The more common example of conditional competition is that the attacker achieves multiple awards, multiple harvests, multiple gifts and other abnormal logic triggered by concurrent https requests. Example of vulnerability code

// Query the remaining number of awards from the DB, and the initial value is 1
int remain_times = SelectRemainTimes();

if(remain_times > 0){
    EarnRewards();          // 用户获得奖励
    ClearRemainTimes();     // 在DB里把该用户的剩余获奖次数清零
}

The developers were designed to allow users to receive a reward only once, but when concurrent requests occur, There is a possibility that both request A and request B have just finished row 2 of code, when both requests have a remain_times of 1, which means that two rewards can be judged by row 4 of code.
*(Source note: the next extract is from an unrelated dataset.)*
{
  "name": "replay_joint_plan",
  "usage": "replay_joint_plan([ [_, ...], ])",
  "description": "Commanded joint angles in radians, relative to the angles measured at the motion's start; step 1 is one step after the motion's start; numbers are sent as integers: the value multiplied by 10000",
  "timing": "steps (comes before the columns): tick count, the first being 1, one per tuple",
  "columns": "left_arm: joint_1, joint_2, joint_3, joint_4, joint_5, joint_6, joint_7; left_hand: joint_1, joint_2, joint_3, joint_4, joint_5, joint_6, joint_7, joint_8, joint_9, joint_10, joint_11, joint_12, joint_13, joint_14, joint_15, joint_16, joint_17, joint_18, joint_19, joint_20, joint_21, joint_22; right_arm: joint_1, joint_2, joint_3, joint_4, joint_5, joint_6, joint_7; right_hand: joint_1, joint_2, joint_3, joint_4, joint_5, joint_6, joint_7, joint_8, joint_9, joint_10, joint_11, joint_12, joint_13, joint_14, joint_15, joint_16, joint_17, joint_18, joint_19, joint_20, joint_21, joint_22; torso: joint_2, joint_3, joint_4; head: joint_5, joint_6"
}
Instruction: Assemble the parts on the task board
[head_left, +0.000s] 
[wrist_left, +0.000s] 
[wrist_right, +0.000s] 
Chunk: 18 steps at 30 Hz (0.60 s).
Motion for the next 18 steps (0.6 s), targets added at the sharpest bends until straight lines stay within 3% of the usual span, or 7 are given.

Lock operations on critical (complete) logic or process critical logic as a queue task.

# III. CONCLUSIONS

Developers must always base their development on the following principles:

1. The principle of non-trust. Do not trust the data submitted by users, including those provided by third-party systems. The necessary data validation must be placed in the background.
2. The principle of minimum permissions is that code, modules, etc. have only the minimum permissions that can accomplish the task, and do not give unnecessary permissions.
3. Explicit storage of user sensitive data is prohibited.
4. Weixin Mini Program Code (excluding cloud function code) is similar to the front-end code of a traditional Web application and can be externally obtained and counter-communicated, and important business logic should be located in back-end code or cloud functions.
5. Background interface calls and cloud function calls must be effectively authenticated.